Ogni cosa tende a perseverare nel proprio sforzo ad auto conservarsi. Quando questo sforzo si riferisce solo
alla mente è detto Volontà, quando anche al corpo detto Appetito, Quando l’Appetito è cosciente di sé (vuol
dire che c’hai fame) è detto Cupidità. Da ciò segue la Letizia che è l’emozione connessa al passaggio da una
perfezione minore ad una maggiore e la Tristezza, ovvero il contrario. Dagli affetti primari (Letizia e Tristezza)
derivano gli affetti secondari e le passioni. Anche il bene e il male derivano dagli affetti primari, ma sono
qualità relative alla Cupidità, il bene è fonte di Letizia, il male di Tristezza.
Lo sforzo di autoconservazione è la comune legge di comportamento di tutti gli esseri viventi e si identifica
con la ricerca del proprio utile. Per questo è impossibile sottrarsi al determinismo naturale e il libero
arbitrio è solo un’illusione. La libertà per Spinoza è quella di porsi come soggetto attivo e non solamente
passivo della propria tendenza di autoconservazione e non mettere da parte il determinismo. L’uomo deve
agire per l’utile in modo intelligente e lungimirante liberandosi dalla schiavitù delle passioni. La virtù è una
tecnica razionale del ben vivere, cioè lo sforzo di autoconservazione divenuto cosciente di se e saggiamente
diretto.
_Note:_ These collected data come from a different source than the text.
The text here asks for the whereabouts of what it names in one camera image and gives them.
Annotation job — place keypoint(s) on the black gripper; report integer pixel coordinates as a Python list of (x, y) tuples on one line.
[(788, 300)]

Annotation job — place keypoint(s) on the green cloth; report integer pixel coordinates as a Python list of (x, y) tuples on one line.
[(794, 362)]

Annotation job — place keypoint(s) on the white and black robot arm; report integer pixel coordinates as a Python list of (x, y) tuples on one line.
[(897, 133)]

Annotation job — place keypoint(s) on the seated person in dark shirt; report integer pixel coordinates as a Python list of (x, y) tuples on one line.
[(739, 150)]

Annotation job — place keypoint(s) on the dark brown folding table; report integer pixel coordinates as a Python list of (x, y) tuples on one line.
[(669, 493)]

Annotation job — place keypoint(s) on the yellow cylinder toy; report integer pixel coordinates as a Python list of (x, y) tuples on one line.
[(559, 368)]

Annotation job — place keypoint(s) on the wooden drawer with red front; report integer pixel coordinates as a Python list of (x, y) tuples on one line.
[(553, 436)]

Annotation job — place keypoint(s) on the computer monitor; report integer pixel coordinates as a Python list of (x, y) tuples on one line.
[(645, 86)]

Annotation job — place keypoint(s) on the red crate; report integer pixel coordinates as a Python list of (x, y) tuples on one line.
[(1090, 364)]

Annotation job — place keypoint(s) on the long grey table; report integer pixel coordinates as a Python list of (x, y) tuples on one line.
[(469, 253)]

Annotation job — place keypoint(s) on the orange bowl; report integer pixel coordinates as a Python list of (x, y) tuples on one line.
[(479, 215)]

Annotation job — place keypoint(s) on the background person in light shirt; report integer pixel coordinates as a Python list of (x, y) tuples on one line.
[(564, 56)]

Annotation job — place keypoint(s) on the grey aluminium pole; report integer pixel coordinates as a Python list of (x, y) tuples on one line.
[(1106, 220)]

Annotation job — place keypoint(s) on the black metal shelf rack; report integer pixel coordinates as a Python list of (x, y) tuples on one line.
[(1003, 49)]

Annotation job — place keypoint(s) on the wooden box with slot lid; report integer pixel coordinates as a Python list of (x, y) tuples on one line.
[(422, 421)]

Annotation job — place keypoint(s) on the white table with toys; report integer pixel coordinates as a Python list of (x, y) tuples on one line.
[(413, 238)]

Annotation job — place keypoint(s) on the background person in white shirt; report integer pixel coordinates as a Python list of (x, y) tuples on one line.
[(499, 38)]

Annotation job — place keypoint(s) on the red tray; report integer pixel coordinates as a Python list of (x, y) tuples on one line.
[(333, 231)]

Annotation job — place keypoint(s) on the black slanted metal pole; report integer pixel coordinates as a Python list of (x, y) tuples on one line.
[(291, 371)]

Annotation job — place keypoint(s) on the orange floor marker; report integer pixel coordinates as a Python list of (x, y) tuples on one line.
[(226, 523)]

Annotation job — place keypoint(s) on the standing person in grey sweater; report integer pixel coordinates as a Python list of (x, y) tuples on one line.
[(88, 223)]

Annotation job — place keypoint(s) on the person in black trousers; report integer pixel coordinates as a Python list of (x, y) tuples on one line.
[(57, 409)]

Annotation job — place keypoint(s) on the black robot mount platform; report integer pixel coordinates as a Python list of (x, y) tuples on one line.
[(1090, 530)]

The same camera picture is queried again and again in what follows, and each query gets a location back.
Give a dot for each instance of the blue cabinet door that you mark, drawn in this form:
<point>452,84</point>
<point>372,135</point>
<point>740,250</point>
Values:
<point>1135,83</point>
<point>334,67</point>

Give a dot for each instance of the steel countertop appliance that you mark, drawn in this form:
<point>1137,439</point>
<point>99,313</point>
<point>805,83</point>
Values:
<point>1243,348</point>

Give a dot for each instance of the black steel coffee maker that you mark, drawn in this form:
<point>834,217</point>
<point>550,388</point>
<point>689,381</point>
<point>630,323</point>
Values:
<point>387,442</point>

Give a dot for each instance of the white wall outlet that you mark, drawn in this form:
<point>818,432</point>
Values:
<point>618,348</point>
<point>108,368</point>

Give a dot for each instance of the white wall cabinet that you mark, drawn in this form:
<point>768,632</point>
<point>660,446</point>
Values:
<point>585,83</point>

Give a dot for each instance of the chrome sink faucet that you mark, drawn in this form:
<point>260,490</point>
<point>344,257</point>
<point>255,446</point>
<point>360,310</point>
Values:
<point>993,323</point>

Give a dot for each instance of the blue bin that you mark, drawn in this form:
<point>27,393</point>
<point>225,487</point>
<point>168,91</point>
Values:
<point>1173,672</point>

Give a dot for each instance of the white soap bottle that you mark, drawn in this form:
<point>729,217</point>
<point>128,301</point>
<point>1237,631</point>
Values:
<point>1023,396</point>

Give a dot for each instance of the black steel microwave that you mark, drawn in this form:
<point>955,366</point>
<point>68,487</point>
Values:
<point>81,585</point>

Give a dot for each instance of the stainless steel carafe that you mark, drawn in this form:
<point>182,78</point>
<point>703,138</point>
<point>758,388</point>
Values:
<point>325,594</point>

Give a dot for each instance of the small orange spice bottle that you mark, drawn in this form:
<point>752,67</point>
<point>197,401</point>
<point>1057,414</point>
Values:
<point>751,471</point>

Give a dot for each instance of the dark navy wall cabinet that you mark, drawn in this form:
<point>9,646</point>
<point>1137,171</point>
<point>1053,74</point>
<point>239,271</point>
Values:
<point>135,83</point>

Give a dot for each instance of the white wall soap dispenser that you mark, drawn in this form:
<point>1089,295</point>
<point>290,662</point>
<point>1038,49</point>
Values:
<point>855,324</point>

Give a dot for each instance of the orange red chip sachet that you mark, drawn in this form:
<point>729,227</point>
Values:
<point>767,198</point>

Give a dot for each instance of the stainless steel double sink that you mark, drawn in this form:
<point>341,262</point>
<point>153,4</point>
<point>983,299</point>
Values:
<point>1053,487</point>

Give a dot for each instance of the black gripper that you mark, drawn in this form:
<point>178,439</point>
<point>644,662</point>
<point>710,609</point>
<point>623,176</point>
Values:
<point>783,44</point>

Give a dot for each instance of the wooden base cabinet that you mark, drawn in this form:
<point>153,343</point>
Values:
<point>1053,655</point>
La ragione può vincere le emozioni distruttive solo facendosi essa stessa emozione. Vi sono affetti
sempre buoni, sempre cattivi o altri che sono buoni o cattivi a seconda della loro misura. Fra gli affetti criticati
da Spinoza ci sono: la compassione (il facile commuoversi), l’umiltà (forma d’impotenza) e il pentimento
(l’inutile indugiare su un errore commesso). Spinoza biasima anche ogni forma di paura o timore.
Per Spinoza l’uomo morale è anche uomo sociale, in quanto la ragione spinge l’individuo ad unirsi ai suoi
simili, per meglio conseguire l’utile collettivo. La liberazione etica dalle passioni non costituisce l’ultimo
gradino dell’elevazione dell’uomo, che si ha soltanto con la contemplazione del Dio-Natura, con ciò che
Spinoza chiama amore intellettuale di Dio.